*** Opening of Data provided ***

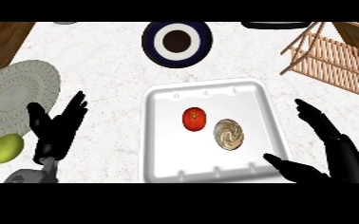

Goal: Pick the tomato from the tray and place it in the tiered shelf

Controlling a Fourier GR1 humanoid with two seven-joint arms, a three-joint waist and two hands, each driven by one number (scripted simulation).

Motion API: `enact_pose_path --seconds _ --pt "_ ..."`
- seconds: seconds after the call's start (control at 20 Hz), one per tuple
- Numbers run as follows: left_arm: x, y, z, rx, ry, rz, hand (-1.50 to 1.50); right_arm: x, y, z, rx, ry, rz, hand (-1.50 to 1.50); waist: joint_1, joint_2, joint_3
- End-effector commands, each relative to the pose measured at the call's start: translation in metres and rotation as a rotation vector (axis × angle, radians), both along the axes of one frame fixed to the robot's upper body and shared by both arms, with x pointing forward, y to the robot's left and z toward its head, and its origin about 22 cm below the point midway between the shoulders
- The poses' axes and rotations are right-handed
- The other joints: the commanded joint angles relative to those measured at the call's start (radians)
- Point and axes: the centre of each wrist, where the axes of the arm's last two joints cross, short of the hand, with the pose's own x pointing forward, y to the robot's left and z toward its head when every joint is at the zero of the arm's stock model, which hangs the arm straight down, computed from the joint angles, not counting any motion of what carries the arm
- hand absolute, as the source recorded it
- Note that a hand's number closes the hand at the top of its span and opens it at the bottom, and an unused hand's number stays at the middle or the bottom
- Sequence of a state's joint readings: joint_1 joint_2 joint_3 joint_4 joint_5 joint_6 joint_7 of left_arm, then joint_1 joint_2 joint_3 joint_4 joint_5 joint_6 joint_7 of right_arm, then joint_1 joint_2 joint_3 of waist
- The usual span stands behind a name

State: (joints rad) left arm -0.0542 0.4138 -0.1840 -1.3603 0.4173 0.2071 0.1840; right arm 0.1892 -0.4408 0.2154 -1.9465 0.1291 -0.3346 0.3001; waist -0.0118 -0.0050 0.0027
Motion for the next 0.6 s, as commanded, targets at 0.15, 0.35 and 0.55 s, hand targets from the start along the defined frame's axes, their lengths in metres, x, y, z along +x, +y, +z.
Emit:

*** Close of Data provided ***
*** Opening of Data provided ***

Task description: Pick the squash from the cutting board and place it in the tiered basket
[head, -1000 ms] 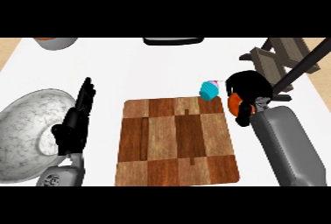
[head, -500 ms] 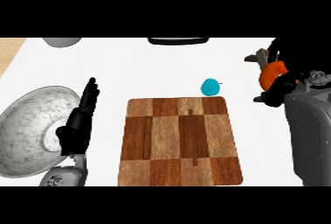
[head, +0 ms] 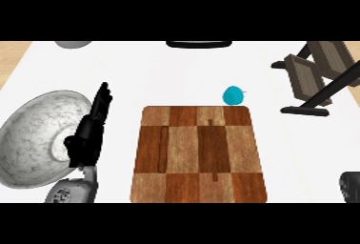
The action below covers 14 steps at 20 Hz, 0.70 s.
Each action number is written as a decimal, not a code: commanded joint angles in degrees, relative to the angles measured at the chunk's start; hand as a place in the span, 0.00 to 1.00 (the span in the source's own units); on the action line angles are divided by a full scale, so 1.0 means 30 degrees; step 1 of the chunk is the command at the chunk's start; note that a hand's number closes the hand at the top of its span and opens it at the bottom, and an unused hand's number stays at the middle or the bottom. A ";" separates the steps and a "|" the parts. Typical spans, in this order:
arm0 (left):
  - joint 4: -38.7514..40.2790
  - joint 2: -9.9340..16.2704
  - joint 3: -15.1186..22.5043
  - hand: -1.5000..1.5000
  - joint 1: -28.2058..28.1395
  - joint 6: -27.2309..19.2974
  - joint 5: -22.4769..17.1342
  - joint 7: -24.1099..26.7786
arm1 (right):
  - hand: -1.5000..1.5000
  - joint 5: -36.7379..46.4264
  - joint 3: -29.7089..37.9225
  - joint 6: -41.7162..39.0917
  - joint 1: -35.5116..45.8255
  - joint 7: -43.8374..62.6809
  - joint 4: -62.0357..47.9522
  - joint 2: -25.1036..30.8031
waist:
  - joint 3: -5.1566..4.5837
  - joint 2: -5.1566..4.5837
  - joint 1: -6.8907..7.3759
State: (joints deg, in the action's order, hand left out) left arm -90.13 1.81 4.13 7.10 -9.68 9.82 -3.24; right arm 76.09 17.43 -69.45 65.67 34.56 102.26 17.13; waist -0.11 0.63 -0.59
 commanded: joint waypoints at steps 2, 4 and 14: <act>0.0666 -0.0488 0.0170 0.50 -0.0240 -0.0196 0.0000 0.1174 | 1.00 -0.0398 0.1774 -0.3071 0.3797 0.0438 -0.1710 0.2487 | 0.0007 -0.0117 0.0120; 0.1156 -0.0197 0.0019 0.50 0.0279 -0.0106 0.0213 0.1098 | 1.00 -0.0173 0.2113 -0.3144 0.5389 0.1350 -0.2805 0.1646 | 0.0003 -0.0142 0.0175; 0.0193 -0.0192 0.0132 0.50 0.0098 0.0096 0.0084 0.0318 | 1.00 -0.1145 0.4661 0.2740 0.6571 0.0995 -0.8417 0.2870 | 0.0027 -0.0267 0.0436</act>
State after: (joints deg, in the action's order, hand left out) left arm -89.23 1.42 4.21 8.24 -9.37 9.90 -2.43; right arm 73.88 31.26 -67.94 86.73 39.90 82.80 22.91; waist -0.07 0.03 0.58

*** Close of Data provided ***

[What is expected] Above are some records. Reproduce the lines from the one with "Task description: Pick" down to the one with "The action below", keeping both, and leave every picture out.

[Exercise solution]
Task description: Pick the squash from the cutting board and place it in the tiered basket
[head, -1000 ms] 
[head, -500 ms] 
[head, +0 ms] 
The action below covers 14 steps at 20 Hz, 0.70 s.

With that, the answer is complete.